Se nella partita per la presidenza del Consiglio Matteo Renzi è stato il suo più grande amico stavolta per la partita del Quirinale sarà il suo più grande nemico. Già, perché Matteo Renzi sta facendo di tutto ma proprio di tutto per evitare che Mario Draghi possa salire al Colle. Financo, arrivare a Bruxelles e chiedere una mano all’ex nemico Paolo Gentiloni, ora seduto al vertice di uno degli scranni più importanti che l’Europa unita conosca. E si si può ben capire, a Matteo Renzi: se Mario Draghi venisse eletto al Quirinale si andrebbe dritti dritti ad elezioni anticipate e per il leader di Rignano sarebbe la fine politica.
Non avrebbe tempo per costruire un rassemblement centrista di stampo macroniano e con l’attuale partitino quotato ben che va al 2% non andrebbe da nessuna parte. Insomma, il senatore semplice di Rignano ce la sta mettendo tutta per allungare la legislatura fino al ’23 persino allacciare i rapporti col suo successore alla presidenza del Consiglio Paolo Gentiloni, ma non è detto che stavolta la ciambella gli riesca col buco. Già, perché sono in molti a scommettere che ormai l’accordo per portare Mario Draghi al Colle sia cosa fatta. Ma andiamo con ordine.
Negli ultimi giorni si sono intensificati gli incontri tra gli sherpa dei principali partiti italiani, Fratelli d’Italia compresi: obiettivo, discutere del Quirinale. Il primo dato che hanno messo sul tavolo della bilancia è che ormai è inutile contare su Sergio Mattarella: quest’ultimo non ne vuole proprio sapere di restare al Colle e lo va ripetendo ormai con cadenza settimanale. Anche chi aveva qualche remota speranza di fargli cambiare idea a questo punto deve fare buon viso a cattivo gioco.
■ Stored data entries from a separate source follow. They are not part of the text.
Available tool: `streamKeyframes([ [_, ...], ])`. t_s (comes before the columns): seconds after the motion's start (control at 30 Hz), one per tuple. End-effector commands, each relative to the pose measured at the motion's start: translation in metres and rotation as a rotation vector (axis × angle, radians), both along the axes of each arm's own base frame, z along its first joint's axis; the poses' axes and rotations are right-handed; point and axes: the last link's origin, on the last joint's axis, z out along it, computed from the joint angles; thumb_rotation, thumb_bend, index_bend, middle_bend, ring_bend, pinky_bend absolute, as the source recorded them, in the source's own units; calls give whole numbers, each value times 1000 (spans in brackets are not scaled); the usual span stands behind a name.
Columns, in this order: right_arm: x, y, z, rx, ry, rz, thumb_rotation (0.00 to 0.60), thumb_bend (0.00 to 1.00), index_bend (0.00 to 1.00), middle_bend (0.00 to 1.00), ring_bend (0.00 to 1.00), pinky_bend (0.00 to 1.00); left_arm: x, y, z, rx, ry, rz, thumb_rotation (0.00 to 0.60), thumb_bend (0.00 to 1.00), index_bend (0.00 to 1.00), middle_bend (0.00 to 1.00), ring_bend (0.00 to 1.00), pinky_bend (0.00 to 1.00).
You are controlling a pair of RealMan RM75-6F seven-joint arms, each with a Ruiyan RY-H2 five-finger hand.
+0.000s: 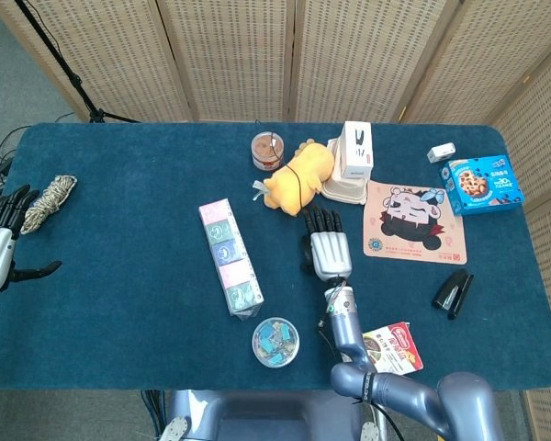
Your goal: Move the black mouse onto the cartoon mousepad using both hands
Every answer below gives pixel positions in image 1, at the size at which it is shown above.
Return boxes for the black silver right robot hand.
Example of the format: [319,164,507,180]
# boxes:
[304,205,354,281]

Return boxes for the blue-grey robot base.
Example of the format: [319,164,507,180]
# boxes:
[158,389,382,441]

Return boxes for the pink cartoon mouse pad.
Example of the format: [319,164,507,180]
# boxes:
[362,179,468,266]

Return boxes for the beige lunch container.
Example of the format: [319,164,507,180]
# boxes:
[321,137,368,206]

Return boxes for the yellow plush toy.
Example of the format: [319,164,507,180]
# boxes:
[252,138,335,218]

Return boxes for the long pack of tissue packets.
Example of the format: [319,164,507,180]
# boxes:
[197,198,265,322]

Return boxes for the clear tub of binder clips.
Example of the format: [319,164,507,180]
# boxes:
[251,316,300,368]

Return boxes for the white box with black print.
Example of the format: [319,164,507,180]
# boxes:
[339,120,375,180]

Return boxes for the red white snack packet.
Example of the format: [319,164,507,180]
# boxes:
[361,321,424,376]

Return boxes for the round brown snack jar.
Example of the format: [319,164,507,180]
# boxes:
[251,131,286,172]

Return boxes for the black stapler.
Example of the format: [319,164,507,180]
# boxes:
[431,269,475,321]

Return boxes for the blue table carpet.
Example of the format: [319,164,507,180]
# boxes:
[0,121,551,391]

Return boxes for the small white charger box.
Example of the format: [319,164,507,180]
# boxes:
[426,142,456,164]

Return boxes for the blue cookie box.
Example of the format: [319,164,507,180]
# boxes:
[438,154,526,217]

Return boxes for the black tripod stand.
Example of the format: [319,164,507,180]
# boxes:
[13,0,141,124]

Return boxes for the woven folding screen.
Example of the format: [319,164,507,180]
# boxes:
[0,0,551,441]

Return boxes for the coiled beige rope bundle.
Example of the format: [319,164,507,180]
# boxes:
[17,175,78,236]

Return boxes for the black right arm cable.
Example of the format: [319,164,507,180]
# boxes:
[316,316,342,367]

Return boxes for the black cables under table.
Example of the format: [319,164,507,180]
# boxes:
[140,389,166,441]
Altro elemento finito nei colloqui degli sherpa è che Mario Draghi al Quirinale ci vuole andare eccome, anche se pubblicamente non lo ha ancora detto e probabilmente non lo dirà mai. In realtà, l’ex presidente BCE può stare tranquillo perché i partiti anche se recalcitranti e tutt’ora pronti a negare per non spaventare i “peones” in realtà si sono ormai convinti: Draghi al Quirinale “s’ha da fare”. Ad una condizione, però: il prossimo presidente del Consiglio (a prescindere se ci saranno o meno elezioni anticipate) lo sceglieranno loro e non dovrà essere un nome gradito solamente alla presidenza della Repubblica, tipo il ministro dell’economia Daniele Franco, nome che già circola con insistenza da parecchio tempo.
Il ragionamento che stanno facendo le segreterie di partito è il seguente: noi ti diamo via libera per il Quirinale però tu ci lasci scegliere il prossimo presidente del Consiglio. Insomma, deve ritornare la “politica”. Stop a figure tecniche, la politica vuole riprendere il suo spazio e il suo corso (e gestire così, a differenza di adesso dove non toccano palla, i denari del Pnrr che pioveranno da Bruxelles proprio grazie a Mario Draghi).
Questo è l’accordo che va maturando tra le segreterie di partito. L’intesa tra Letta-Conte-Salvini-Meloni sarebbe insomma più complessa del previsto e prevederebbe una postilla indirizzata proprio al presidente del Consiglio: ti portiamo sull’agognato Quirinale, ma tu ci restituisci Palazzo Chigi e la politica italiana.
I conti tra di loro, tra i partiti, verrebbero regolati dalle successive elezioni, anticipate o meno. Un piano ambizioso quindi, che i partiti ancora non vogliono rendere esplicito, timorosi di fare passi falsi con i rispettivi gruppi parlamentari e di svelare anzitempo gli accordi che stanno prendendo riservatamente.
Due i macigni che l’inedito fronte draghiano dovrá superare nelle prossime settimane: il primo temibilissimo riguarda il Covid.
Un aumento di tipo europei dei contagi e conseguentemente della pressione sugli ospedali, inevitabilmente si trasformerebbe in un brusco stop per coloro che hanno fretta ed anzi porterebbe inevitabilmente ad un congelamento dello status quo, che vorrebbe anche dire, “Mattarella per favore resta al Colle”.
Il secondo macigno che i segretari di partito dovranno sminare, sono i peones, pronti a trasformarsi in franchi tiratori o per meglio dire in “franchi traditori”. Il loro è un partito assai variegato, che attraversa tutti gli schieramenti ed unito da un unico programma: no ad elezioni anticipate. Ma anche qui il rimedio è già stato trovato: quello del “riscatto” del vitalizio.